• _DATA EXTRACT_
========
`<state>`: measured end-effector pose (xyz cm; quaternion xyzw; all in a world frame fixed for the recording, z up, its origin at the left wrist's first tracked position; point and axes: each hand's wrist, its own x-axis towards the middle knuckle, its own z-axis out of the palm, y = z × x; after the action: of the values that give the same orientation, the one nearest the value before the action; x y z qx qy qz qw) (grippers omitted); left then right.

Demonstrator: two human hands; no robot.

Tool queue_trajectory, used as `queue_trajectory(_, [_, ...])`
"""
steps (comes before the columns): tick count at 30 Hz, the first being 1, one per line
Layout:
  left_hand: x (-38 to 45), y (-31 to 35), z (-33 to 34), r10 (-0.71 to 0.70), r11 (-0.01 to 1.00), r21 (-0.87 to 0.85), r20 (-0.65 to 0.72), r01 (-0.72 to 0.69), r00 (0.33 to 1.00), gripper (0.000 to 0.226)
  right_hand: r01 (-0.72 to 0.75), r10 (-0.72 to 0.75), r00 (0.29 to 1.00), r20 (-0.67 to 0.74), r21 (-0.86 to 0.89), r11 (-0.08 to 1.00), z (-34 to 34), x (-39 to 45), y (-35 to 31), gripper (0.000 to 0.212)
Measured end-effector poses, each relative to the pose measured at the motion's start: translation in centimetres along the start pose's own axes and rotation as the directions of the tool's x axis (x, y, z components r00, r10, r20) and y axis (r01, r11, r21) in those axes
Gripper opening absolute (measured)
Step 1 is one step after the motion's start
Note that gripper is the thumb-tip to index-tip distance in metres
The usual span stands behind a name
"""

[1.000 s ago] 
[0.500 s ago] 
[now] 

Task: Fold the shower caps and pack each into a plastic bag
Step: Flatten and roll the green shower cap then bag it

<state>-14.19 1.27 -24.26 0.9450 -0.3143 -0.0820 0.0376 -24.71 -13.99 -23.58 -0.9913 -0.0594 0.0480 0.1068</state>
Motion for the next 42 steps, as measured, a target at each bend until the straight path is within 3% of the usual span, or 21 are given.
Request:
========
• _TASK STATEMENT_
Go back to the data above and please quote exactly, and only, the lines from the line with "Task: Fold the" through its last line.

• _TASK SOLUTION_
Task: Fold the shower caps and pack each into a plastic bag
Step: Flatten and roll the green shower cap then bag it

<state>-14.19 1.27 -24.26 0.9450 -0.3143 -0.0820 0.0376 -24.71 -13.99 -23.58 -0.9913 -0.0594 0.0480 0.1068</state>
Motion for the next 42 steps, as measured, a target at each bend until the straight path is within 3% of the usual span, or 21 are given.
Request:

The answer given above is complete.